What the task asks: Repeat verbatim, and only, the lines of the data below, beginning at the line that contains "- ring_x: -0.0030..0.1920" and stopping after the line that contains "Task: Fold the".
↓↓↓
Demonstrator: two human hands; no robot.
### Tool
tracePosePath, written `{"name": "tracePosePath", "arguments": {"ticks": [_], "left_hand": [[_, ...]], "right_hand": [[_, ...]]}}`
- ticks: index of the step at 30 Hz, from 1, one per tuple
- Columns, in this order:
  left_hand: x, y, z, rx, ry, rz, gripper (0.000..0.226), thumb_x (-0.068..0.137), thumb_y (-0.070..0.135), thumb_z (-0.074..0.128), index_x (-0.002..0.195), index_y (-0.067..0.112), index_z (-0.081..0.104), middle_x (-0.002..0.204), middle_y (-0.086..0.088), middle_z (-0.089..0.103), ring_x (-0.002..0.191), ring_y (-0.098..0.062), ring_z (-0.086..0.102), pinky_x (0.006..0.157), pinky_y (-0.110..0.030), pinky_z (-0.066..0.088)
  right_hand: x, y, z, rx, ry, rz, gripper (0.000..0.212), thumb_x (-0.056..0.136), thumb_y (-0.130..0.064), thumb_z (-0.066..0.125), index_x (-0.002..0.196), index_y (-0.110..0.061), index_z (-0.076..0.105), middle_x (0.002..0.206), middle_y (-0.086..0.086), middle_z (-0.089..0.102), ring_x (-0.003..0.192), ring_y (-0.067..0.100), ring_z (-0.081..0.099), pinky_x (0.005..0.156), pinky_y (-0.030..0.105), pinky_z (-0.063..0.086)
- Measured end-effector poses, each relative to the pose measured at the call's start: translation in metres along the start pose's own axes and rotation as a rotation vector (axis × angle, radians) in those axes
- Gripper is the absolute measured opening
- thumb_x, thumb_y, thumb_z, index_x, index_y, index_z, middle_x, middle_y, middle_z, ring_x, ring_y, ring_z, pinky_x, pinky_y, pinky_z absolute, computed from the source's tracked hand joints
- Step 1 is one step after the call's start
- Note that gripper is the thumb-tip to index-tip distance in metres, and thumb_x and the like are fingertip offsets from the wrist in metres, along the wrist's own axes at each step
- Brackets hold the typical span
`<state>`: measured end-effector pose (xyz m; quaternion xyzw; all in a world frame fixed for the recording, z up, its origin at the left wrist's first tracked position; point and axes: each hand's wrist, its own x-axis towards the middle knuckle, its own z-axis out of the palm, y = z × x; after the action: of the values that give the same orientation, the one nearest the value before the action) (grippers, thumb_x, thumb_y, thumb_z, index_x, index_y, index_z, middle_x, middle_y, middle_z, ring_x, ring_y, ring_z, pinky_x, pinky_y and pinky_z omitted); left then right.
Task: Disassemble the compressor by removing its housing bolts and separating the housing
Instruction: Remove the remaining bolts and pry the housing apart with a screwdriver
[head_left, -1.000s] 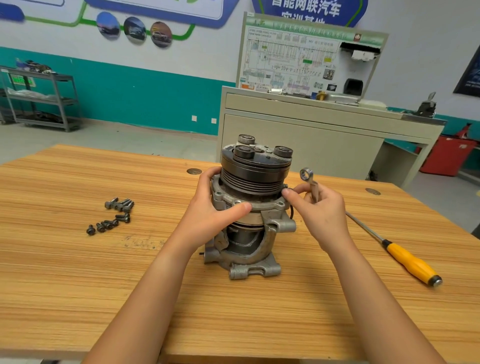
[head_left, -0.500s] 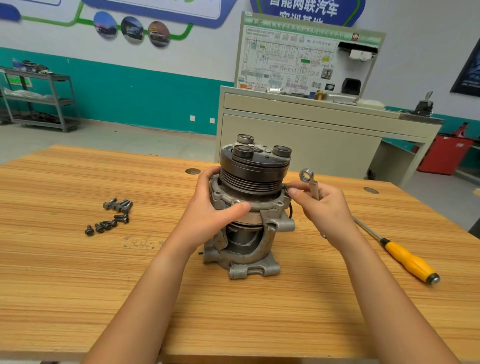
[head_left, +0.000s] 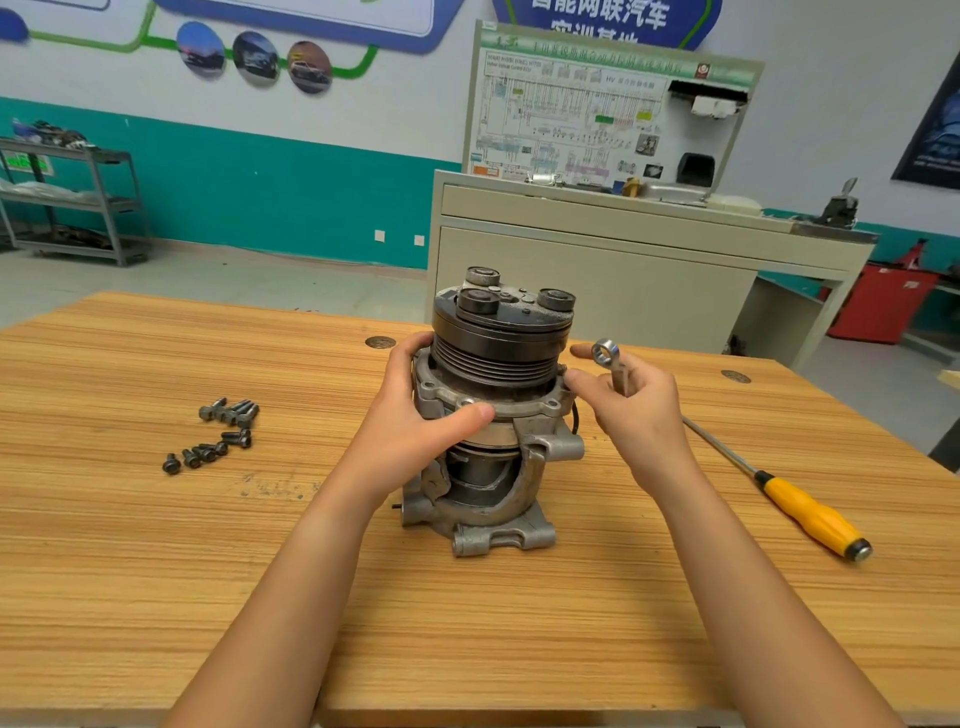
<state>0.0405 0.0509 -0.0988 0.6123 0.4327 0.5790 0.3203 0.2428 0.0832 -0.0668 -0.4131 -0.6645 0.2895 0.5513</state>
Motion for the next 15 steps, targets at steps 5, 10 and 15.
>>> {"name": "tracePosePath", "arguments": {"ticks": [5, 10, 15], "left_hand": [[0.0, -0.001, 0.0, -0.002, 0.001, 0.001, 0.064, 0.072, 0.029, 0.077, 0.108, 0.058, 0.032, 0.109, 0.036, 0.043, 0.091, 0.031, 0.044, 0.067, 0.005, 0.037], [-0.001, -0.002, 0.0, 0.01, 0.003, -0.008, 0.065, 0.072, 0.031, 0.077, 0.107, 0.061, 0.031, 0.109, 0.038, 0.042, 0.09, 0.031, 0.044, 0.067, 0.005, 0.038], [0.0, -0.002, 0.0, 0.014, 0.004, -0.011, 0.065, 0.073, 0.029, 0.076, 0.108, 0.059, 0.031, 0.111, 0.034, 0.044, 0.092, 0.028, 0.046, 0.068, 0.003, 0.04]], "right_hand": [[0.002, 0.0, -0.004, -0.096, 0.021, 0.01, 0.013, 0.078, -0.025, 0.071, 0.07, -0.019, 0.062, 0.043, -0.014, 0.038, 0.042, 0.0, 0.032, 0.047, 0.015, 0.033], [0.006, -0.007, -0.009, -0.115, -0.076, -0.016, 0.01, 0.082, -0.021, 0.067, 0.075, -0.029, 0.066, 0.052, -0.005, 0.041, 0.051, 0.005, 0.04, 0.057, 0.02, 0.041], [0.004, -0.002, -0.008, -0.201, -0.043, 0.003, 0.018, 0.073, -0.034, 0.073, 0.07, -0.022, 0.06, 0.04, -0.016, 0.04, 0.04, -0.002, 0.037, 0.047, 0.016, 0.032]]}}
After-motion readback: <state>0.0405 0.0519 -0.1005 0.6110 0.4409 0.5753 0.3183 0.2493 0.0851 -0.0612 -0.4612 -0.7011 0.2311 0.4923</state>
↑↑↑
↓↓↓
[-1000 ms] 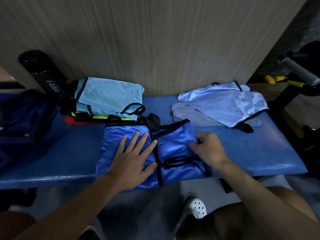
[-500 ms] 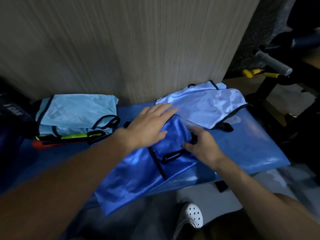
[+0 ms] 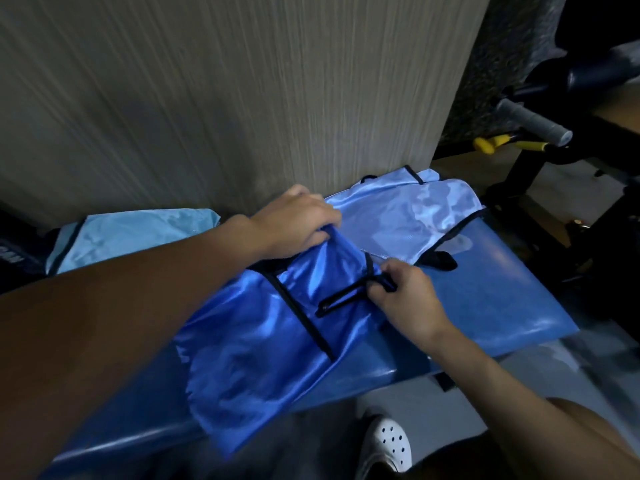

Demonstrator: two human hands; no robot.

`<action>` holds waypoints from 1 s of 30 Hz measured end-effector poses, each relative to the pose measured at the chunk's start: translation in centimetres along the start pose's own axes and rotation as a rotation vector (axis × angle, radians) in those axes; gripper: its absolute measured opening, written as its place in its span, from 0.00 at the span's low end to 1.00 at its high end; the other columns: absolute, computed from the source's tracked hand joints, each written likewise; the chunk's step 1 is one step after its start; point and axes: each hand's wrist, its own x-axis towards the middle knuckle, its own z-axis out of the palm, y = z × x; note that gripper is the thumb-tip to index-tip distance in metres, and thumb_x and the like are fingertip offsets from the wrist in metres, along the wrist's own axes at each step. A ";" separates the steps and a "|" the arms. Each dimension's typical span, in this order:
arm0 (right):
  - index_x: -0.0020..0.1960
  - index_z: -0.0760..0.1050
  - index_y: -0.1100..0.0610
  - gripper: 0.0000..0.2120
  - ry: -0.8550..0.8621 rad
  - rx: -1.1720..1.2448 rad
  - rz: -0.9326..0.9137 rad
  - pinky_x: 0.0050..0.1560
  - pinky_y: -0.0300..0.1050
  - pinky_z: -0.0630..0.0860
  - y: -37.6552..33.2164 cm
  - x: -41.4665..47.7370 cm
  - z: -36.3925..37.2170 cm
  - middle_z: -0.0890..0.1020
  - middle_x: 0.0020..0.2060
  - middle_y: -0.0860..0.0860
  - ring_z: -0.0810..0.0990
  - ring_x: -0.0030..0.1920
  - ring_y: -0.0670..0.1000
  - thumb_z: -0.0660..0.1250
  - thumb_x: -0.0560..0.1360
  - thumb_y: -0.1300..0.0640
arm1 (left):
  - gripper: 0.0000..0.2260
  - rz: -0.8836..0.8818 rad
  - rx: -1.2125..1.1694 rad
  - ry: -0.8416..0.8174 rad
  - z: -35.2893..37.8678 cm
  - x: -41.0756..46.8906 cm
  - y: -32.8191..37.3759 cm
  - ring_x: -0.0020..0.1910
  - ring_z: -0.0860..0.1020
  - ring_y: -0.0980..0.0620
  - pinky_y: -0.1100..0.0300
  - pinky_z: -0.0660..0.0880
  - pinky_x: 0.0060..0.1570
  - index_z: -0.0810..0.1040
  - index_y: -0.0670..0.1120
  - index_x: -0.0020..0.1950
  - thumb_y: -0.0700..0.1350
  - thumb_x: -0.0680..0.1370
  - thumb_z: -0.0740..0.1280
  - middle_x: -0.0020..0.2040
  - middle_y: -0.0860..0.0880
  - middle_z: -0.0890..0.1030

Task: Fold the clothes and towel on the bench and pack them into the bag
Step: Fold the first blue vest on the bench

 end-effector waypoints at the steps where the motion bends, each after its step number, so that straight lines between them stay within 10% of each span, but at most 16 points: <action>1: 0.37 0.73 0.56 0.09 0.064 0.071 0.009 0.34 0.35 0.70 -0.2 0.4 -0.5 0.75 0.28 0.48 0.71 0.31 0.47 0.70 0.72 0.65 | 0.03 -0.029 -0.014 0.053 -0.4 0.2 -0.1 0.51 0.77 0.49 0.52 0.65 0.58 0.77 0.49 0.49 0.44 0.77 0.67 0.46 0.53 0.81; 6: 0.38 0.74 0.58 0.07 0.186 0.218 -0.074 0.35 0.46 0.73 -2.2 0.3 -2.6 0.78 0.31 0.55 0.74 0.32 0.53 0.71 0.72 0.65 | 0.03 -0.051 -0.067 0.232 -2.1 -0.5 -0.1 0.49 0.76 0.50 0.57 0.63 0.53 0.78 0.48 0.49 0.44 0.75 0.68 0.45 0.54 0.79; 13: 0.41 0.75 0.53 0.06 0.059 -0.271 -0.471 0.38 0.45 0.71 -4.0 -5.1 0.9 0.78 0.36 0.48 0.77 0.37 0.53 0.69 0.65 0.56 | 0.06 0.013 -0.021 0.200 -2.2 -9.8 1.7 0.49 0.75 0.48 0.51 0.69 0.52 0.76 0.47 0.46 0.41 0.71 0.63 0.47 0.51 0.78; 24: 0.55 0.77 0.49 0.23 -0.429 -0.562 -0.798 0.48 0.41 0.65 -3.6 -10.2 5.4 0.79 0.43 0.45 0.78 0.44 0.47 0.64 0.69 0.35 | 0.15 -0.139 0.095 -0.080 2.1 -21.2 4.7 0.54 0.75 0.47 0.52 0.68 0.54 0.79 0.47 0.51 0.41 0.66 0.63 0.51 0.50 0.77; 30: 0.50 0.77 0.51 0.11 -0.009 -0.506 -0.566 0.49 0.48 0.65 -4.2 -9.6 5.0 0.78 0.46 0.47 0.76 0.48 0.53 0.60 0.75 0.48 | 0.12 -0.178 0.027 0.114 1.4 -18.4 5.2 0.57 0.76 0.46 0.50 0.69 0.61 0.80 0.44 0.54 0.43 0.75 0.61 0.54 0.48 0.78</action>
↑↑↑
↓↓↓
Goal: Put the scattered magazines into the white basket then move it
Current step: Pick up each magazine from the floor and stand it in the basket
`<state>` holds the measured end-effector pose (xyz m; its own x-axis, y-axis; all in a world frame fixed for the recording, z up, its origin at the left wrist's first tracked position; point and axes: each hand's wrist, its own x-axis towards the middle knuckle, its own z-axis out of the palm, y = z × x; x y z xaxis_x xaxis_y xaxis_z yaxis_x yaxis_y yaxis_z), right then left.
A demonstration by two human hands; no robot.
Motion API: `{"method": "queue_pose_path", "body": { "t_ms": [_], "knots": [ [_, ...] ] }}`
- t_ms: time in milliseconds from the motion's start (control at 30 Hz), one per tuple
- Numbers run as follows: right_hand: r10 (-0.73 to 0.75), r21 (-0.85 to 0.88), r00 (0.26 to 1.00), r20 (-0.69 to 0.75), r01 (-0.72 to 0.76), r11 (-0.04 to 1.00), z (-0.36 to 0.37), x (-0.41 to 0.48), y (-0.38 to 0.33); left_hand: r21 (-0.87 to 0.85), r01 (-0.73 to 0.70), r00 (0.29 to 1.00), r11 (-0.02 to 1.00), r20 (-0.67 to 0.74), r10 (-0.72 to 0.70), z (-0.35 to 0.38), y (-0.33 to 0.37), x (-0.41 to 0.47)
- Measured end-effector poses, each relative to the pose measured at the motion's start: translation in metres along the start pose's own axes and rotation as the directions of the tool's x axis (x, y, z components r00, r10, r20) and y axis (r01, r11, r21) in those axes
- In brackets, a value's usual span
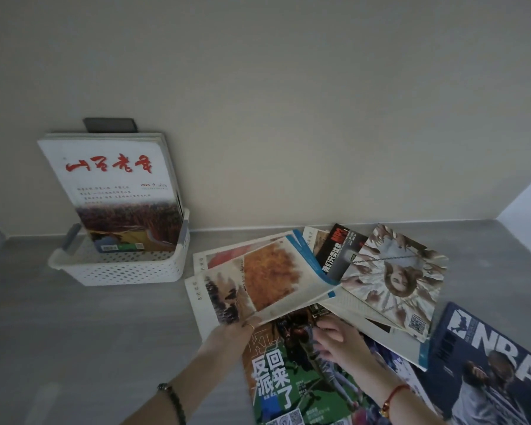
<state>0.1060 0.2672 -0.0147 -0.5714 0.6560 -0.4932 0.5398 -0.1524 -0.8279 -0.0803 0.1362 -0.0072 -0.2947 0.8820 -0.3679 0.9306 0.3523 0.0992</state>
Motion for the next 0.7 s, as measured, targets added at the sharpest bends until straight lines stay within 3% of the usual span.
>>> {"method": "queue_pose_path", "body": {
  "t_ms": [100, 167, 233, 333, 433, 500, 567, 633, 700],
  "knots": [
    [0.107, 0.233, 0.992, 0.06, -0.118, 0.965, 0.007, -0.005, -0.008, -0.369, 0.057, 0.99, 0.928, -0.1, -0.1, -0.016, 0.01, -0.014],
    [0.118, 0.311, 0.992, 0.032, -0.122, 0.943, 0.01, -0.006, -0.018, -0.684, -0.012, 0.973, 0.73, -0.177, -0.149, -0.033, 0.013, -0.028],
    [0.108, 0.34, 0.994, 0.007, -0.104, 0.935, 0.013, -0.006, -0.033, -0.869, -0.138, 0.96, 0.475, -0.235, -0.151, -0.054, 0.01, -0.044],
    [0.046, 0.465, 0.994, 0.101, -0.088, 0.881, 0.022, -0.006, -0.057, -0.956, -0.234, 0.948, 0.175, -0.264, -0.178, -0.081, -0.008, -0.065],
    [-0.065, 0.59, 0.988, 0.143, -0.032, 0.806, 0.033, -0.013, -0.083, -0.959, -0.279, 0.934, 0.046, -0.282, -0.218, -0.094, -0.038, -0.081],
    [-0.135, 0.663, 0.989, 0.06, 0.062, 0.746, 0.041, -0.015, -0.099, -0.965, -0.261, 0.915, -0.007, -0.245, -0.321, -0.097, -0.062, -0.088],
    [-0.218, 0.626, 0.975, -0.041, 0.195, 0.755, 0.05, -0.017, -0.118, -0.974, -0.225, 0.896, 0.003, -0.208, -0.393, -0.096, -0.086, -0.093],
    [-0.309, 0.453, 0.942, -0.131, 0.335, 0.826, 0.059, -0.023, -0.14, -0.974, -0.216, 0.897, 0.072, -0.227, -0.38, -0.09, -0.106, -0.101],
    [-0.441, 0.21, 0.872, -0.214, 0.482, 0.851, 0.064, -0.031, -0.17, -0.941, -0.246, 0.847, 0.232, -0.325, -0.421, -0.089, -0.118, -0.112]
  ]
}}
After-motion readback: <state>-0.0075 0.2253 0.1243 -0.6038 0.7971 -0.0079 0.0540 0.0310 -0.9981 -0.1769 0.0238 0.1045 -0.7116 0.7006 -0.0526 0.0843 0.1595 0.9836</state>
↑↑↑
Reply:
  - ring_x: -0.0030..0.1920
  - ring_y: -0.0670..0.1000
  - thumb_z: -0.0660..0.1250
  - thumb_x: -0.0560..0.1360
  - thumb_y: -0.1300..0.0640
arm1 (left):
  - gripper: 0.0000..0.2260
  - rz: -0.8836..0.8818 rad
  - rx: -1.2125..1.1694 rad
  - ry: -0.8416..0.8174 rad
  - z: -35.2893..37.8678 cm
  - x: -41.0756..46.8906 cm
  - y: -32.8191..37.3759 cm
  - ring_x: -0.0020..0.1910
  - ring_z: -0.0860..0.1020
  - ring_y: -0.0980..0.0620
  - pinky_y: -0.1100..0.0300
  - pinky_z: -0.0660..0.0880
  - pinky_x: 0.0060..0.1570
  - index_z: -0.0810..0.1040
  - index_y: -0.0670..0.1120
  - index_x: -0.0020..0.1950
  - thumb_y: -0.0700..0.1350
  - thumb_x: -0.0680..0.1370
  - thumb_z: -0.0740..0.1280
  - middle_x: -0.0020..0.2040
  - middle_y: -0.0860..0.0880
  - middle_z: -0.0890..0.1030

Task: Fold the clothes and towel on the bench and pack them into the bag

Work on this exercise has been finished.